▶ [Prompt]: Only one stretch of the data below is needed. Output the lines from the one with "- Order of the" up to and including the one with "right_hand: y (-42", exactly as they stand.

▶ [Given information]:
Segment Open
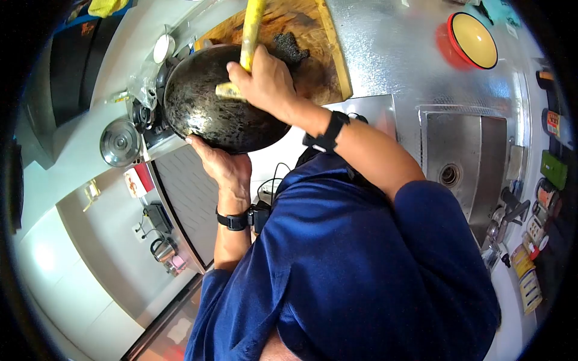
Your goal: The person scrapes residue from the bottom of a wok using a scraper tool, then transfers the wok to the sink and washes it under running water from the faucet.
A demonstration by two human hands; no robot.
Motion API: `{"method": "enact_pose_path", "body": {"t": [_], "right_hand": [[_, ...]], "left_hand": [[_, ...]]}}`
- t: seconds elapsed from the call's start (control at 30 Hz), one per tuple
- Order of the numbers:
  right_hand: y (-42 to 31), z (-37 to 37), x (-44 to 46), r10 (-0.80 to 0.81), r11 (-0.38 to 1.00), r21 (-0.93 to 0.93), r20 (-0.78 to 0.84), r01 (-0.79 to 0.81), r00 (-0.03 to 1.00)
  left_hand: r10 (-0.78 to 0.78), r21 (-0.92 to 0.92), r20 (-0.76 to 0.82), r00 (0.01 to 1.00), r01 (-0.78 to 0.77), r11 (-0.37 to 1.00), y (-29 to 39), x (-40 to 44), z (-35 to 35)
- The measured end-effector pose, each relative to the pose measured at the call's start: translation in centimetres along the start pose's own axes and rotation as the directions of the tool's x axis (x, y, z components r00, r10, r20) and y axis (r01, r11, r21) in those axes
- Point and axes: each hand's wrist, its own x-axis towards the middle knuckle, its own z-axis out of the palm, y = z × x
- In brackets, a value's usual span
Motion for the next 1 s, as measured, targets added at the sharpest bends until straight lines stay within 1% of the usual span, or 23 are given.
{"method": "enact_pose_path", "body": {"t": [0.07,0.13,0.2,0.27,0.33,0.4,0.43,0.5,0.53,0.57,0.6,0.67,0.73,0.8,0.87,0.93,0.97,1.0], "right_hand": [[0.4,1.0,0.0,0.001,0.999,-0.045,0.018,0.0,1.0],[-0.8,1.2,-1.9,0.072,0.989,-0.138,0.135,-0.053,0.988],[-1.2,1.3,-4.5,-0.146,0.971,-0.159,0.181,0.176,0.973],[-0.6,2.2,-4.4,-0.191,0.973,-0.11,0.122,0.205,0.974],[0.2,2.8,-2.2,-0.206,0.977,-0.062,0.015,0.206,0.979],[-0.3,2.6,-0.6,-0.238,0.97,-0.07,-0.044,0.235,0.97],[-0.7,2.4,-0.4,-0.28,0.955,-0.118,-0.052,0.273,0.959],[-2.4,2.0,-0.2,-0.282,0.955,-0.113,-0.037,0.276,0.959],[-3.6,1.8,-0.3,-0.271,0.959,-0.094,-0.022,0.268,0.962],[-4.9,1.7,-0.3,-0.301,0.952,-0.063,-0.029,0.299,0.953],[-6.2,1.7,-0.2,-0.317,0.947,-0.067,-0.032,0.315,0.948],[-8.9,1.5,0.3,-0.398,0.914,-0.109,-0.051,0.391,0.916],[-11.0,1.7,0.8,-0.406,0.911,-0.094,-0.033,0.401,0.913],[-12.0,2.1,1.1,-0.393,0.91,-0.115,0.06,0.398,0.917],[-13.8,2.7,0.0,-0.479,0.853,-0.212,0.045,0.477,0.877],[-14.0,3.8,-1.3,-0.533,0.819,-0.187,0.1,0.542,0.84],[-14.0,4.3,-1.8,-0.602,0.756,-0.231,0.12,0.612,0.789],[-14.2,4.7,-1.7,-0.604,0.751,-0.237,0.129,0.616,0.786]], "left_hand": [[0.014,-0.03,0.003,1.0,-0.014,0.999,-0.2,0.2,-1.4],[0.0,-0.149,0.052,0.999,0.008,0.989,-0.2,0.9,-2.7],[-0.019,-0.192,0.028,0.999,0.024,0.981,0.1,1.3,-3.5],[-0.031,-0.195,0.035,0.999,0.038,0.98,1.0,2.2,-4.0],[-0.037,-0.2,0.008,0.999,0.038,0.979,2.5,2.7,-3.7],[-0.013,-0.168,-0.016,1.0,0.01,0.986,4.5,3.0,-3.3],[-0.01,-0.181,-0.011,1.0,0.008,0.983,5.4,3.0,-3.2],[-0.018,-0.251,-0.002,1.0,0.016,0.968,7.4,3.6,-3.5],[-0.032,-0.307,0.028,0.999,0.039,0.951,8.3,3.8,-3.8],[-0.06,-0.337,0.022,0.998,0.064,0.939,9.4,3.9,-3.8],[-0.087,-0.366,0.018,0.996,0.088,0.927,10.6,4.0,-3.9],[-0.12,-0.422,0.024,0.992,0.119,0.899,12.3,4.4,-4.2],[-0.164,-0.412,-0.017,0.986,0.142,0.9,14.2,4.3,-4.1],[-0.148,-0.422,-0.011,0.989,0.13,0.897,14.9,5.1,-4.9],[-0.174,-0.403,-0.036,0.984,0.144,0.904,15.5,5.7,-5.7],[-0.175,-0.455,-0.003,0.984,0.155,0.877,15.3,7.0,-7.0],[-0.197,-0.446,-0.013,0.98,0.17,0.879,15.2,7.4,-7.6],[-0.221,-0.435,-0.024,0.975,0.188,0.88,15.1,7.7,-8.2]]}}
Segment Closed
▶ [Answer box]:
- Order of the numbers:
  right_hand: y (-42 to 31), z (-37 to 37), x (-44 to 46), r10 (-0.80 to 0.81), r11 (-0.38 to 1.00), r21 (-0.93 to 0.93), r20 (-0.78 to 0.84), r01 (-0.79 to 0.81), r00 (-0.03 to 1.00)

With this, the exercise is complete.